### [Instructions to follow]
Word for word, give again the line holding "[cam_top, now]" and each line after it to the end of the listing below.

#### Given information

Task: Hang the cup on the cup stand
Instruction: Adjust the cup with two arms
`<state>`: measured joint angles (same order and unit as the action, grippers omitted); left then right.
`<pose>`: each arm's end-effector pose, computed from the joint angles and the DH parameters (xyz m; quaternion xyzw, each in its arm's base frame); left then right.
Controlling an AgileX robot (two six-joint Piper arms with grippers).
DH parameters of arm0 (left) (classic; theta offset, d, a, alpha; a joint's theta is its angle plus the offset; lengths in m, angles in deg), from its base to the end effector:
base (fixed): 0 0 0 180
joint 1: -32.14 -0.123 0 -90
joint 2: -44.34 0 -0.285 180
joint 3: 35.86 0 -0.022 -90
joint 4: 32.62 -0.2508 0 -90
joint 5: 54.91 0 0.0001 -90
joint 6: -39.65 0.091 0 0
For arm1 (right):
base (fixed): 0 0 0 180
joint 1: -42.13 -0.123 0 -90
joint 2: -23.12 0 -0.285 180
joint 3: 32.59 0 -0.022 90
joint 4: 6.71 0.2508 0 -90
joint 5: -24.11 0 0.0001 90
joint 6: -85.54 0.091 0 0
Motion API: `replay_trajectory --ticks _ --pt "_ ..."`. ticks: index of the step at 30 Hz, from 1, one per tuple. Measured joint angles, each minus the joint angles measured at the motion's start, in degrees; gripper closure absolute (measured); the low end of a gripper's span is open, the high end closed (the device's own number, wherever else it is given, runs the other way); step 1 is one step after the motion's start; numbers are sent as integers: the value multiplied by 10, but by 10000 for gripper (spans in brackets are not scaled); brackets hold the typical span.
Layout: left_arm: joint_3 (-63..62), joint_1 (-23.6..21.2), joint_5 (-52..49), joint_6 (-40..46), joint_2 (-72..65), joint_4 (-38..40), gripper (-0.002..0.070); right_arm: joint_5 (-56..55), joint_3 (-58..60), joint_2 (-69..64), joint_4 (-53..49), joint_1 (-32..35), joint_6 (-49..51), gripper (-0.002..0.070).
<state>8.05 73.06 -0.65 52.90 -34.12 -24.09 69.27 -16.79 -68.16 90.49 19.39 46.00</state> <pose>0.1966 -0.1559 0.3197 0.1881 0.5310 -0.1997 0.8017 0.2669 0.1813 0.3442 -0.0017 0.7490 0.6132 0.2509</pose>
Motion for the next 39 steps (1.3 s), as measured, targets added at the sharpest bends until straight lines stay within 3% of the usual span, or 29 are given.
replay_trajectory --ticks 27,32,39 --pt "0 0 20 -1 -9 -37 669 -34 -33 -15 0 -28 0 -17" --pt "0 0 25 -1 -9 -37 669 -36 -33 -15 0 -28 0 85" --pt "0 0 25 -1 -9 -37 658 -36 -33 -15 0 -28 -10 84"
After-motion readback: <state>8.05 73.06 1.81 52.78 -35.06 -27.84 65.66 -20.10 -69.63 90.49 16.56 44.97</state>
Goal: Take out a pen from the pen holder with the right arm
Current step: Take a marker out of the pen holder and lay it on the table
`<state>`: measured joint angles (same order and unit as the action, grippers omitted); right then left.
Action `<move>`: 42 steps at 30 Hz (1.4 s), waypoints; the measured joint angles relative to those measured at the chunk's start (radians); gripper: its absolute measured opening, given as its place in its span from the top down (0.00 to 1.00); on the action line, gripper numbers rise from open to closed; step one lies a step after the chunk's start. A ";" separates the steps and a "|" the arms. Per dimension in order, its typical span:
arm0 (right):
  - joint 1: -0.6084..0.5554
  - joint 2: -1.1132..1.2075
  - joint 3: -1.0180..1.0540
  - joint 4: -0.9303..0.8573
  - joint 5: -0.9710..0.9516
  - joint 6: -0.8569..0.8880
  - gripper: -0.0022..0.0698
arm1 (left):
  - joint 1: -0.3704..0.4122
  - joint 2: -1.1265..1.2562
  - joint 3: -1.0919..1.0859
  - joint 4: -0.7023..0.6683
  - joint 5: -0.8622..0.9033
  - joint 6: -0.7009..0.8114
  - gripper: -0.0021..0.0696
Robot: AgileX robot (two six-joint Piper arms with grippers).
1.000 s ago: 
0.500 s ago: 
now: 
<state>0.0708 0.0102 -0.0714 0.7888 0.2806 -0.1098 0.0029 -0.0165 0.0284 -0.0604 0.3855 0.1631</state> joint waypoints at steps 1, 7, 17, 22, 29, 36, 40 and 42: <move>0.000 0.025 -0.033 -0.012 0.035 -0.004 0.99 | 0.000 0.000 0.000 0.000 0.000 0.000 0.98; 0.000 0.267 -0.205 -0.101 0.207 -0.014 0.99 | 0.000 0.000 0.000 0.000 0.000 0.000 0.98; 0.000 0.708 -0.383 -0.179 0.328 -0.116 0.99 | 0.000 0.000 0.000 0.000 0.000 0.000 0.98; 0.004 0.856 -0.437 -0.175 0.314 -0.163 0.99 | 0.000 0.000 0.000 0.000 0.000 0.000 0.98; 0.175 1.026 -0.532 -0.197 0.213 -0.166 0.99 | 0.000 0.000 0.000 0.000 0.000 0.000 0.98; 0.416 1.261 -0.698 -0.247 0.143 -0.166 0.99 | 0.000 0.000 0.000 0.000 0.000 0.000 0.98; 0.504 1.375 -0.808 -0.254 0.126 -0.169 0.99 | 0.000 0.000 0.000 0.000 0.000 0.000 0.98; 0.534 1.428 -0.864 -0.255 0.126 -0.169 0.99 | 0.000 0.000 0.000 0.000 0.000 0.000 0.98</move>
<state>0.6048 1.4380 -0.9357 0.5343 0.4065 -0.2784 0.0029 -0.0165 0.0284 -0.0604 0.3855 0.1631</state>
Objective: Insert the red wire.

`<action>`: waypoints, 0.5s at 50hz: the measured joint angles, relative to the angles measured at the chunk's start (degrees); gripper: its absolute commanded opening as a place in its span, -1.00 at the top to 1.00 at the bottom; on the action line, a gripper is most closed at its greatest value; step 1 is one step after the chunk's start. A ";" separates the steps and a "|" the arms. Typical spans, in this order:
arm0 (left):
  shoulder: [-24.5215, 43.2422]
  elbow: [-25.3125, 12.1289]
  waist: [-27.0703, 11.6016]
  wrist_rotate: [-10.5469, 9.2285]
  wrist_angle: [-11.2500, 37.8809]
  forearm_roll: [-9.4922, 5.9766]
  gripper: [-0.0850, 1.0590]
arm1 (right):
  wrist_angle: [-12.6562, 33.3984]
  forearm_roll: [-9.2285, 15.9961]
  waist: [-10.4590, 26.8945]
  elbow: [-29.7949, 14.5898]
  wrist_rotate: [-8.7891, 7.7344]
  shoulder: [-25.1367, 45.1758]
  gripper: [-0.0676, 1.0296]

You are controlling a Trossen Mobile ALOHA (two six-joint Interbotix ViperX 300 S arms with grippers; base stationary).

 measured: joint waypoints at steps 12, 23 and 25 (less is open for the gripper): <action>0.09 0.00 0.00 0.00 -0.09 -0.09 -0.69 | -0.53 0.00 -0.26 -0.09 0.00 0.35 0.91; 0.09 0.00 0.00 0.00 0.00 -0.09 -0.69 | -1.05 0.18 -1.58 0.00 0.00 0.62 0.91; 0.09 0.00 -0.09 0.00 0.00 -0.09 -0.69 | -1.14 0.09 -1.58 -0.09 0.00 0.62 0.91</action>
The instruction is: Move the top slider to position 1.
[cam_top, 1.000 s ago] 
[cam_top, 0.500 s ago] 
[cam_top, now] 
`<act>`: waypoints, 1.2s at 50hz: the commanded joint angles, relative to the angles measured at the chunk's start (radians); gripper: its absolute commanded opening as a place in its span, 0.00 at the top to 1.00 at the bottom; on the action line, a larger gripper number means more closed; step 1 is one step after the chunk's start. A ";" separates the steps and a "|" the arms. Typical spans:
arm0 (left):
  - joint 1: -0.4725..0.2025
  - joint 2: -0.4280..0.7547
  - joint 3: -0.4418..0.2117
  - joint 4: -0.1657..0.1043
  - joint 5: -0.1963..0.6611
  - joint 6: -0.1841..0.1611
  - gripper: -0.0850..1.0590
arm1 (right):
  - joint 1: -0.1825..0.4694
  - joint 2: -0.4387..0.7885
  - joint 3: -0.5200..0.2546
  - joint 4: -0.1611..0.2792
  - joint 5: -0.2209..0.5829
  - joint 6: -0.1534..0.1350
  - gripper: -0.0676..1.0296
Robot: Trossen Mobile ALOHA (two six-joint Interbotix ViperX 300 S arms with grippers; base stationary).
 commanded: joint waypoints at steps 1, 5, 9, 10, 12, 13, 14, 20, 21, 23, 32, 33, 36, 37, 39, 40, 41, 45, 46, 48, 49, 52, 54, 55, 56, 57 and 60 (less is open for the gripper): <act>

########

### [Response area]
[cam_top, now] 
`<act>`: waypoints, 1.2s at 50hz: the commanded joint angles, relative to the angles measured at the chunk's start (radians); gripper: its absolute commanded opening as a place in its span, 0.00 at the top to 1.00 at the bottom; on the action line, a larger gripper number means more closed; step 1 is one step after the chunk's start. A ";" separates the steps and a "|" the arms. Typical spans:
arm0 (left):
  - joint 1: -0.4725..0.2025
  - joint 2: -0.4280..0.7547
  - joint 3: -0.4418..0.2117
  - joint 4: -0.1657..0.1043
  - joint 5: -0.1963..0.6611
  - joint 6: -0.1841..0.1611
  - gripper: -0.0850..1.0590
arm1 (right):
  - joint 1: -0.1825..0.4694
  - joint 2: -0.4387..0.7885
  - joint 3: -0.5200..0.2546
  - joint 4: -0.1611..0.2792
  - joint 5: -0.2209..0.5829
  - joint 6: -0.1534..0.1350
  - gripper: -0.0676..1.0296
Robot: Trossen Mobile ALOHA (two six-joint Interbotix ViperX 300 S arms with grippers; base stationary).
 commanded: joint waypoints at steps 1, 5, 9, 10, 12, 13, 14, 20, 21, 23, 32, 33, 36, 37, 39, 40, 41, 45, 46, 48, 49, 52, 54, 55, 56, 57 and 60 (less is open for the gripper): <act>

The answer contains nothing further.